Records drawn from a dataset
-*-

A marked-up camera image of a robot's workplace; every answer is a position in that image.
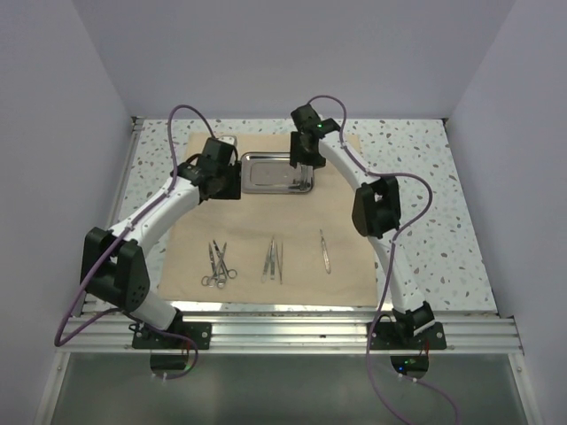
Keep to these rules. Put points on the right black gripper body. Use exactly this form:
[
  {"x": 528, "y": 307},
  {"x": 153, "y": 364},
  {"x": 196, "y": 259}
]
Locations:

-*-

Exercise goal >>
Text only, pictures out: give every record again as written.

Answer box >>
A marked-up camera image of a robot's workplace; every answer is a position in that image.
Keep to these rules. Put points on the right black gripper body. Use exactly this form:
[
  {"x": 528, "y": 307},
  {"x": 153, "y": 364},
  {"x": 196, "y": 259}
]
Locations:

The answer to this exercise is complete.